Reverse Band Bench Press primarily targets the Triceps. It also engages the Chest, Forearms, Lats, Middle Back, Shoulders as secondary muscles. This makes it an effective powerlifting exercise for building triceps development.
You will need a barbell to perform the Reverse Band Bench Press. Make sure the equipment is set up properly and at the appropriate weight before starting.
The Reverse Band Bench Press is an intermediate exercise. You should have a solid foundation of basic powerlifting movements before attempting it. If you're new to training, start with simpler variations and progress to this exercise as your form and strength improve.
The Reverse Band Bench Press is a compound exercise, meaning it works multiple joints and muscle groups simultaneously. Compound movements are efficient for building overall powerlifting and are typically performed earlier in a workout when you have the most energy.
For powerlifting, aim for 3-5 sets of 5-8 reps with heavier weight. For muscle building (hypertrophy), try 3-4 sets of 8-12 reps at a moderate weight. For endurance, use lighter weight and perform 2-3 sets of 15-20 reps.

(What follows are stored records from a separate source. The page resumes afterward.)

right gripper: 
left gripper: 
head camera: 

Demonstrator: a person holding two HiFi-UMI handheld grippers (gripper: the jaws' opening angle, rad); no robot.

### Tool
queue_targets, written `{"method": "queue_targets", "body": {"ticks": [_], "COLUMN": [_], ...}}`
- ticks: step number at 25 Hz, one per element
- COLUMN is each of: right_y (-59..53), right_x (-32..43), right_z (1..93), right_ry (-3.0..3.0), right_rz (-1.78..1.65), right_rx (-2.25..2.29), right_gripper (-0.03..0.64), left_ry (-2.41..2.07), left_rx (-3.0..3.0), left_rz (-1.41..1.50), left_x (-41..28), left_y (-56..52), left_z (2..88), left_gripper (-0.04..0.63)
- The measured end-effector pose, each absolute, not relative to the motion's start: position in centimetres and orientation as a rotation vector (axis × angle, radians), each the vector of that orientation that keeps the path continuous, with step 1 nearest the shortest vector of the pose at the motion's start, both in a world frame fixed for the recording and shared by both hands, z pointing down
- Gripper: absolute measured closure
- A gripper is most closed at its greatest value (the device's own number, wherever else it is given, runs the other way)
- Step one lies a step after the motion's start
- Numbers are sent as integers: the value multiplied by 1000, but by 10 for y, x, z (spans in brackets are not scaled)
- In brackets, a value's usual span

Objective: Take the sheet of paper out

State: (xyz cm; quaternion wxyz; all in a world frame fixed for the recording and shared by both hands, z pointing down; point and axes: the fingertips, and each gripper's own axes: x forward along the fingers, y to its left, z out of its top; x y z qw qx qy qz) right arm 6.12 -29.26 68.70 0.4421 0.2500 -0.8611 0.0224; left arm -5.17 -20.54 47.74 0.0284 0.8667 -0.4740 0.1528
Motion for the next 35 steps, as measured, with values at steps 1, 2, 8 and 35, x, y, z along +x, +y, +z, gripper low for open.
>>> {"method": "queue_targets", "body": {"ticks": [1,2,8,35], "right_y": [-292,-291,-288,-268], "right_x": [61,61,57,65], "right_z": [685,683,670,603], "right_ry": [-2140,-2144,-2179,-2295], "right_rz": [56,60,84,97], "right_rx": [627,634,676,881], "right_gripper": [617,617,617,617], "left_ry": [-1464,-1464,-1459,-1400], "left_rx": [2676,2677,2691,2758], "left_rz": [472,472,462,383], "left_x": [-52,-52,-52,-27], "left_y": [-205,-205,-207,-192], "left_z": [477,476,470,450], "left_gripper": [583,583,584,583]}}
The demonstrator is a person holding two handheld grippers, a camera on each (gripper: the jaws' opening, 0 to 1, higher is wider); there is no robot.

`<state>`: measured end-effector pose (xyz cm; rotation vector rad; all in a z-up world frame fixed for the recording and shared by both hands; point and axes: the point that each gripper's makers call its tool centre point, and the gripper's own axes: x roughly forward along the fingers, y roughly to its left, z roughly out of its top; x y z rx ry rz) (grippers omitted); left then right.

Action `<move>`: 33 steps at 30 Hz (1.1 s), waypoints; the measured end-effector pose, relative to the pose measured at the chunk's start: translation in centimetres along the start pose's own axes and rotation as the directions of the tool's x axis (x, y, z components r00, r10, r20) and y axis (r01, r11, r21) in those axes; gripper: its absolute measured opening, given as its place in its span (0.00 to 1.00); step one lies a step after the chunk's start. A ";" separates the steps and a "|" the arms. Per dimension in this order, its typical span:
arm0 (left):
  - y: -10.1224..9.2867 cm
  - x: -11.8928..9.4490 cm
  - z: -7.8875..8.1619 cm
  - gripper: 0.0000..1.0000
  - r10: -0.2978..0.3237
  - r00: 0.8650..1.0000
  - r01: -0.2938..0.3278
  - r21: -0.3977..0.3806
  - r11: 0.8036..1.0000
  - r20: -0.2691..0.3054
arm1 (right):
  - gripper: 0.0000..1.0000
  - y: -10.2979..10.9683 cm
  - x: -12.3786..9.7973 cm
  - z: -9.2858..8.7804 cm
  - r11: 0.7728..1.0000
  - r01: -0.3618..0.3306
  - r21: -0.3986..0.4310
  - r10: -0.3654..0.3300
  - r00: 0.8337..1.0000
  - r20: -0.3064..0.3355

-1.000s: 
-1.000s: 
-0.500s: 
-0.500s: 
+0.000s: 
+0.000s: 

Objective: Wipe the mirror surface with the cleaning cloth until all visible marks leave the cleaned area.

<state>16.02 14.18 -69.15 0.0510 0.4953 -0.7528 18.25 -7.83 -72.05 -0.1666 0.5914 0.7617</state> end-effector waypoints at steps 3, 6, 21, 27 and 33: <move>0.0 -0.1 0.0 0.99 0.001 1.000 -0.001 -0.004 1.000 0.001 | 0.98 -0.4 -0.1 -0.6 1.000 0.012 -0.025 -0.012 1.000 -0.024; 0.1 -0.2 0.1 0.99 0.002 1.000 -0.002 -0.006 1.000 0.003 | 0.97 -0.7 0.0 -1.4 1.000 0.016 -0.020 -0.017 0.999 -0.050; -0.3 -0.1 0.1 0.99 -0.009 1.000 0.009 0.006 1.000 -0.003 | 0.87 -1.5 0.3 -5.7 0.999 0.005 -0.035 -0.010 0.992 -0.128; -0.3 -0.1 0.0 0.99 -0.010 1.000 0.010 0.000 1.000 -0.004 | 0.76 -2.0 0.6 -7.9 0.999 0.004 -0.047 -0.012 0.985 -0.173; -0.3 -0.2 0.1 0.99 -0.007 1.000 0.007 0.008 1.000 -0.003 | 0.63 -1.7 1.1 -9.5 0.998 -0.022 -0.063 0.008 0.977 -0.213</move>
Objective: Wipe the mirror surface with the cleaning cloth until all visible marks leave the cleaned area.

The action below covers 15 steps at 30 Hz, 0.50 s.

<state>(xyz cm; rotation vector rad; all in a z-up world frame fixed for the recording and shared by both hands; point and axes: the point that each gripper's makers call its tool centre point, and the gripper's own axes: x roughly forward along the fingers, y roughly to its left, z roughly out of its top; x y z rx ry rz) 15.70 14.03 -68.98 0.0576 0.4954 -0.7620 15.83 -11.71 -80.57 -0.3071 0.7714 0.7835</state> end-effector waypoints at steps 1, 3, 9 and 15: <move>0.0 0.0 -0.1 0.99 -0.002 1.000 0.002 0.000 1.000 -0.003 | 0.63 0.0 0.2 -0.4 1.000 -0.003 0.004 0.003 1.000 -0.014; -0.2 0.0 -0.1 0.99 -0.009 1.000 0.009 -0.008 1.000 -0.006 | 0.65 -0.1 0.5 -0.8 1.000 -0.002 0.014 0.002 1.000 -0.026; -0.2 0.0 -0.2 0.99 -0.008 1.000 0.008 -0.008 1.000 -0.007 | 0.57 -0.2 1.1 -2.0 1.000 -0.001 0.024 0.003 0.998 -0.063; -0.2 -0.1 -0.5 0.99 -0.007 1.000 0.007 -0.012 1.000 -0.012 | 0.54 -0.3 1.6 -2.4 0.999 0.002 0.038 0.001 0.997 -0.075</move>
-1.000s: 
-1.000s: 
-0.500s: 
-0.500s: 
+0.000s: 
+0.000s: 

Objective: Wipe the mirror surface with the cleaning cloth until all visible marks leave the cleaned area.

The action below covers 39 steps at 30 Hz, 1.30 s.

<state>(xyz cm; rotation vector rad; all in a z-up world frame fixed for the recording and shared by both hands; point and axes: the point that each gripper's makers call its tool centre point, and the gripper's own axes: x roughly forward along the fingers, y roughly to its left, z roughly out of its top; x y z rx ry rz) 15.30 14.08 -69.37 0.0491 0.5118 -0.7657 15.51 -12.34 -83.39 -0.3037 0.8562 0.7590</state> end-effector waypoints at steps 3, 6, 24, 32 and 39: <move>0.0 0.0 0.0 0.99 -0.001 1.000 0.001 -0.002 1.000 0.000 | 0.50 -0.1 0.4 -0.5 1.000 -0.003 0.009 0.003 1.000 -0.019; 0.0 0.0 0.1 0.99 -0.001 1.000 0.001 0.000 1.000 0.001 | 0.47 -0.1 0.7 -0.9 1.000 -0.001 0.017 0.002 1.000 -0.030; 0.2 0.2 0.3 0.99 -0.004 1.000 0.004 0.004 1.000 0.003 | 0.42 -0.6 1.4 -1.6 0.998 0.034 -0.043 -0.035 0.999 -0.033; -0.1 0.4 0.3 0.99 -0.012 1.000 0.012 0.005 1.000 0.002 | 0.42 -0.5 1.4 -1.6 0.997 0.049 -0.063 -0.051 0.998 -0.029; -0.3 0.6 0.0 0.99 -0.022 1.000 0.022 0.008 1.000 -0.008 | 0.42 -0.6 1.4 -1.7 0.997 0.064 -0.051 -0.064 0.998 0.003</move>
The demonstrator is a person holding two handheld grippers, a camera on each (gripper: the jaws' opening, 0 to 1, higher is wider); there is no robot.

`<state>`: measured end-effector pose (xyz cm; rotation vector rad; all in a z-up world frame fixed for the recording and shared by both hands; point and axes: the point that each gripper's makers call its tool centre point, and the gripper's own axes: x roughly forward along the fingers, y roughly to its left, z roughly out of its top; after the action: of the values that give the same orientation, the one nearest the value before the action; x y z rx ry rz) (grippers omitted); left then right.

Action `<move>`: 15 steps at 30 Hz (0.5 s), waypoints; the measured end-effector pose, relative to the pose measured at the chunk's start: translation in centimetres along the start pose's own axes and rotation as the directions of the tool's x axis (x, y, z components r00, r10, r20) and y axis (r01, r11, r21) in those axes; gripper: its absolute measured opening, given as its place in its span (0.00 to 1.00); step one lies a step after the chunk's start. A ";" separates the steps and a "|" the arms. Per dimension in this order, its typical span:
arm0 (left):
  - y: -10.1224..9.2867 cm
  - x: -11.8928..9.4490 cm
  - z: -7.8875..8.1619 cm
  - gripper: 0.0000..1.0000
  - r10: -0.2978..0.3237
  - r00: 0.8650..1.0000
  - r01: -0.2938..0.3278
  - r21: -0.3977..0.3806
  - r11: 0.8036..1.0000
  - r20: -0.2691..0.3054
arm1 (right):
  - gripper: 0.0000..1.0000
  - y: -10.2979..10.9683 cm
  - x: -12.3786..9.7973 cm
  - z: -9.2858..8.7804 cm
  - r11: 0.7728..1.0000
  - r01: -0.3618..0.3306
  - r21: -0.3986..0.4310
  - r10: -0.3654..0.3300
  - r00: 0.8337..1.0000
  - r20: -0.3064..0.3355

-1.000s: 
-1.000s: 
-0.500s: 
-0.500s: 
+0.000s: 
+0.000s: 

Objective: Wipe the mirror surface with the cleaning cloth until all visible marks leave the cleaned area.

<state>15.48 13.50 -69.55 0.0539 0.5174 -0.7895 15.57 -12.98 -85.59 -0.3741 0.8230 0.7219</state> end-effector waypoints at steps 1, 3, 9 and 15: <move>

Good alternatives include the Band Skull Crusher, Bench Dips, Bench Press - Powerlifting. These exercises target similar muscle groups (Triceps) and can be substituted based on available equipment or training preference.
Best for: Building practical strength and adding focused work for Triceps, Chest, Forearms. Use it when the movement fits your goal, equipment, and recovery.
Programming tip: Start with a load you can control for every rep. Add reps before adding weight, and keep the last rep clean enough that you could repeat the movement next week.
Common mistake: Chasing heavier weight before the setup, range of motion, and tempo are consistent. If the rep changes every set, the log stops telling the truth.
Track it: Log weight, reps, sets, and one short note about form or difficulty. Over time, those notes explain plateaus better than motivation quotes ever will.